Problem requirements:
Pictures excluded, copy word for word the lines from the one holding "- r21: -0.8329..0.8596" through the last line below.

Dataset excerpt:

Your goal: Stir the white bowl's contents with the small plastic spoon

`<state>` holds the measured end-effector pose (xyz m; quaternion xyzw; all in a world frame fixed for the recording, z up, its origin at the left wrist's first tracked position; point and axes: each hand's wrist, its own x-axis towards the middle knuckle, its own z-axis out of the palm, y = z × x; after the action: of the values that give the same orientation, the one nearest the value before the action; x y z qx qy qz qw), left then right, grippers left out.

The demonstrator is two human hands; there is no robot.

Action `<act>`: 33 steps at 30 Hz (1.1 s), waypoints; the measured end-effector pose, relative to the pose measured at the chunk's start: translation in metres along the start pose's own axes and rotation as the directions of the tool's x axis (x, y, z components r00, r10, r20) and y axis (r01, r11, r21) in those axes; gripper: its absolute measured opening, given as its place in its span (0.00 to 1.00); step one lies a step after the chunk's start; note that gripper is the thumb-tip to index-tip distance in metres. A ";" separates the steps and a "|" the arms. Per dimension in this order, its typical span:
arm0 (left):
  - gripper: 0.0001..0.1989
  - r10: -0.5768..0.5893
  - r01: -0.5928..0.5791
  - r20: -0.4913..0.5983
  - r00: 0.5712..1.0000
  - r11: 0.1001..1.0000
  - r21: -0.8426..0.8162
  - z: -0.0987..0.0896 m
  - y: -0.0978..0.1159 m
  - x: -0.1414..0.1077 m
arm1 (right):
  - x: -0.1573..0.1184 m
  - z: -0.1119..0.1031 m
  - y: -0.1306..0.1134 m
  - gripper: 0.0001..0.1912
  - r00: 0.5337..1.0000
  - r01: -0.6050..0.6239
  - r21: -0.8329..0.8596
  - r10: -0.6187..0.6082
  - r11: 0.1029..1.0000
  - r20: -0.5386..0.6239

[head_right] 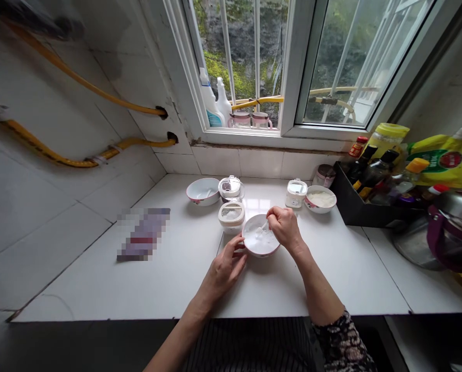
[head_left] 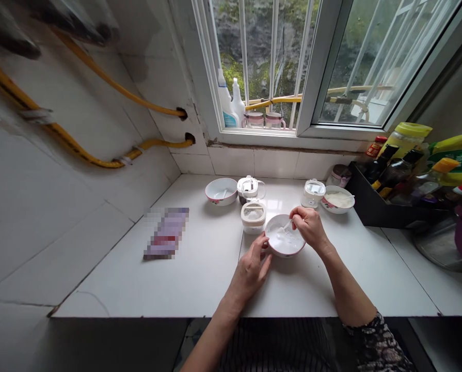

Response to this task:
  - r21: -0.8329..0.8596
  - r10: -0.6187..0.6082
  - r11: 0.1029..1.0000
  - r20: -0.5386..0.6239

[head_right] 
[head_left] 

This answer is complete.